Go through the following data and transcribe exactly the stretch of lines from the one holding "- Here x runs" to the one holding "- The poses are", both included.
:::::
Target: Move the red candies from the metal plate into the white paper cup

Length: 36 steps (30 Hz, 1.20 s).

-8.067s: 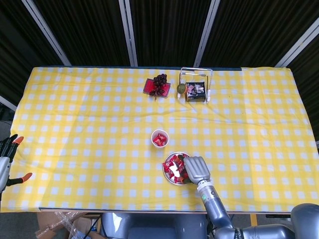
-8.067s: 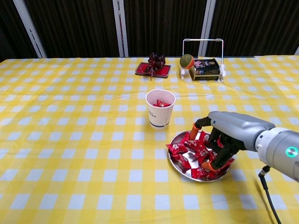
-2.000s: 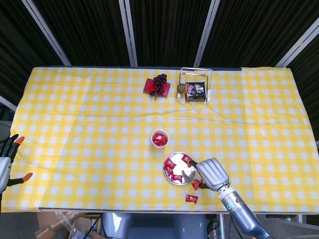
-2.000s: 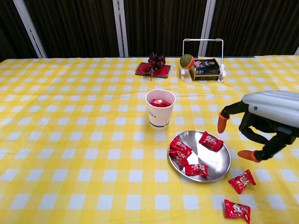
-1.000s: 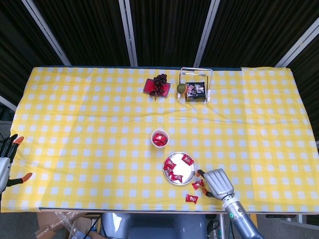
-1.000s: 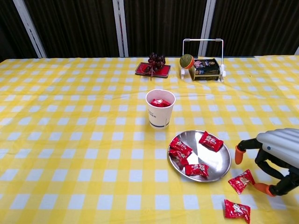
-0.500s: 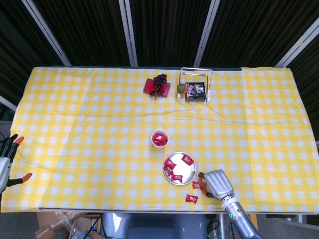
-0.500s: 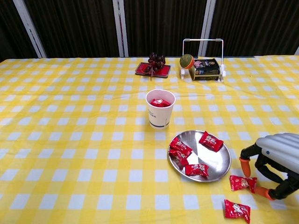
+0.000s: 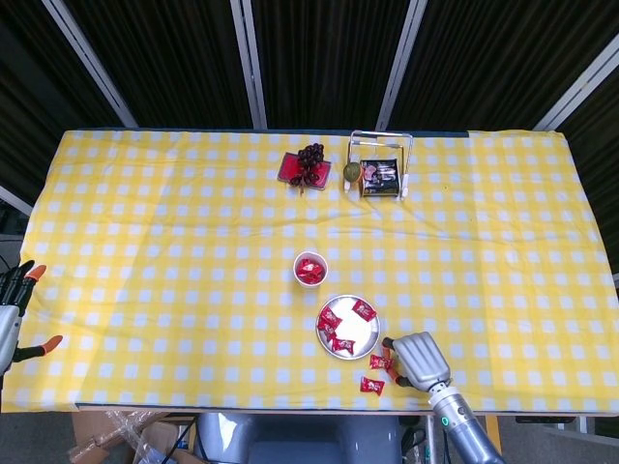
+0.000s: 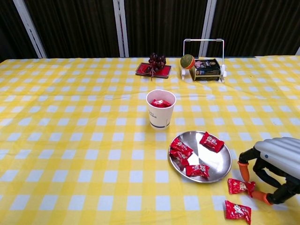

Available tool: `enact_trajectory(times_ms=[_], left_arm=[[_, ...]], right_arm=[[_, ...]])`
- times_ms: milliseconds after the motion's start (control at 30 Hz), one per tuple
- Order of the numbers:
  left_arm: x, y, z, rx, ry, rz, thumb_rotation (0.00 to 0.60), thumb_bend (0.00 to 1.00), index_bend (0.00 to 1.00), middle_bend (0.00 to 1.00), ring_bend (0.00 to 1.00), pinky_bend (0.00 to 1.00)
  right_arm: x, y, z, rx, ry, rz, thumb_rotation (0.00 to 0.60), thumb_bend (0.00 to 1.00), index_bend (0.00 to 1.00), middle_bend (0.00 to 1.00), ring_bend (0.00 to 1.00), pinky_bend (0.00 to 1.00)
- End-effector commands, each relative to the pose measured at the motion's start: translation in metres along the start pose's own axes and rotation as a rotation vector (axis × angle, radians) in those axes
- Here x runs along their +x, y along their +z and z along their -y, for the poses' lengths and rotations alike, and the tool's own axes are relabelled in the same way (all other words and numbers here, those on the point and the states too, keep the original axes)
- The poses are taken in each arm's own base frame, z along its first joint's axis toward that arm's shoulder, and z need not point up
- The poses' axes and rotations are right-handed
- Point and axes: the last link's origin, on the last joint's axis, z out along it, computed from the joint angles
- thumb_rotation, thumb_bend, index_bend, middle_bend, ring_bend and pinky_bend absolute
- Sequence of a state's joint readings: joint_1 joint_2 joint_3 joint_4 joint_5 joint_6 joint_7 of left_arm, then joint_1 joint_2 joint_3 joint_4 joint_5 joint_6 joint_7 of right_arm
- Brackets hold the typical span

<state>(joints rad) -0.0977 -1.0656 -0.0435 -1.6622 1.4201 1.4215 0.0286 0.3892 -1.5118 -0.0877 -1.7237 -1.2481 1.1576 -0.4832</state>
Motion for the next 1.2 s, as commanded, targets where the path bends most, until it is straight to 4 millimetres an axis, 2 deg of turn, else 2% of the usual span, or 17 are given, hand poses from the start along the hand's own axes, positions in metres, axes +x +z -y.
enact_trajectory(times_ms=[33, 367, 600, 800, 1033, 1200], left_arm=[[0.000, 0.000, 0.000, 0.000, 0.001, 0.000, 0.600, 0.01, 0.00, 0.00, 0.00, 0.00], [0.000, 0.000, 0.000, 0.001, 0.002, 0.002, 0.600, 0.01, 0.00, 0.00, 0.00, 0.00], [0.000, 0.000, 0.000, 0.001, 0.000, 0.001, 0.600, 0.01, 0.00, 0.00, 0.00, 0.00], [0.000, 0.000, 0.000, 0.001, -0.001, 0.001, 0.600, 0.01, 0.00, 0.00, 0.00, 0.00], [0.000, 0.000, 0.000, 0.002, -0.002, 0.000, 0.600, 0.01, 0.00, 0.00, 0.00, 0.00], [0.000, 0.000, 0.000, 0.004, -0.005, 0.001, 0.600, 0.01, 0.00, 0.00, 0.00, 0.00]], right_arm=[[-0.001, 0.000, 0.002, 0.002, 0.009, 0.001, 0.600, 0.35, 0.51, 0.83, 0.93, 0.95], [-0.006, 0.001, 0.005, 0.007, 0.006, 0.014, 0.600, 0.36, 0.51, 0.83, 0.93, 0.95], [-0.008, 0.001, 0.007, 0.014, 0.010, 0.024, 0.600, 0.53, 0.52, 0.83, 0.93, 0.95], [-0.005, 0.000, 0.009, 0.019, 0.014, 0.015, 0.600, 0.56, 0.53, 0.83, 0.93, 0.95], [0.012, -0.002, 0.009, 0.019, 0.024, -0.025, 0.600, 0.55, 0.53, 0.83, 0.93, 0.95], [0.037, 0.001, 0.005, 0.004, 0.047, -0.084, 0.600, 0.56, 0.53, 0.83, 0.93, 0.95]])
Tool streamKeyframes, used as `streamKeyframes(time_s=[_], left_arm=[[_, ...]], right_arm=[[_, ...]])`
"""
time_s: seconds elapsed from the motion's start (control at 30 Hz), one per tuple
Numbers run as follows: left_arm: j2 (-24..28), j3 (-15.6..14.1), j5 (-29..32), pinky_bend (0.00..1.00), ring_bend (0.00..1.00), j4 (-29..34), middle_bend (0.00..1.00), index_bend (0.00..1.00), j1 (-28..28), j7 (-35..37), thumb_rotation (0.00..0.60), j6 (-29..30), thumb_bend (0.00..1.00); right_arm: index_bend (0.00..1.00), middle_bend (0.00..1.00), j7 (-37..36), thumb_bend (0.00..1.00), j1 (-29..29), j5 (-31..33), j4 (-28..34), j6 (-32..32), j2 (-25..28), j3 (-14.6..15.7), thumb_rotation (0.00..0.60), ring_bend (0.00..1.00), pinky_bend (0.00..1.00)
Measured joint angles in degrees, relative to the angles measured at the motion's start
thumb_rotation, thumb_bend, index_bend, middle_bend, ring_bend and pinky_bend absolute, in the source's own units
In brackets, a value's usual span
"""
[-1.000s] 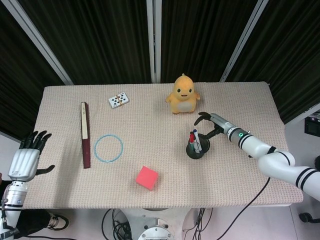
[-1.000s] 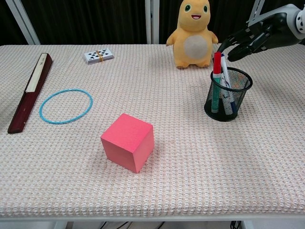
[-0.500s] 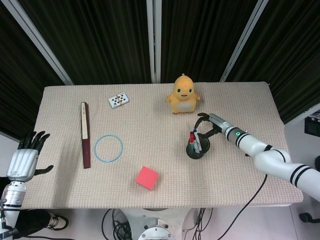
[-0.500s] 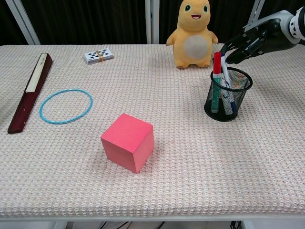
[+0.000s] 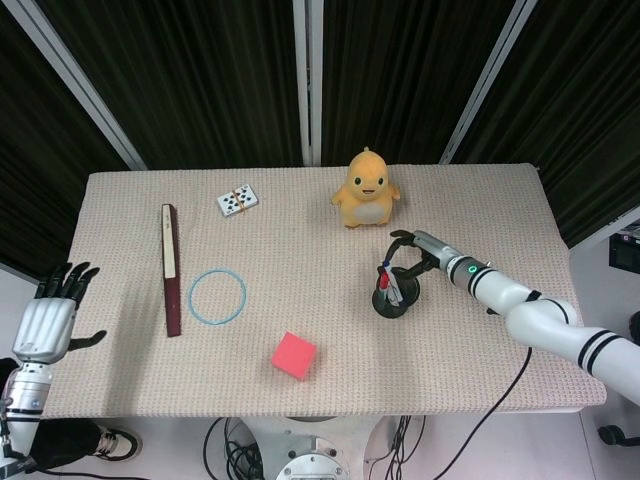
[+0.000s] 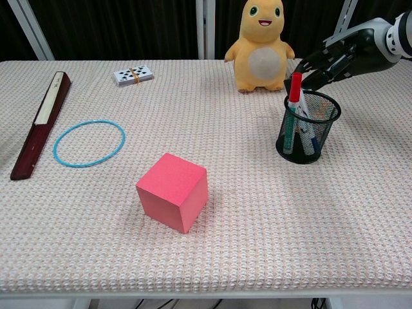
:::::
**FINAL ANSWER:**
- Here x runs along their +x, y along their +z and z along their -y, for the poses' lengths and rotations alike, and the tool's own axes are relabelled in the same way (all other words and numbers here, those on the point and the states too, keep the original axes)
- The poses are taken in each arm's own base frame, z along its first joint's axis toward that arm's shoulder, and z need not point up

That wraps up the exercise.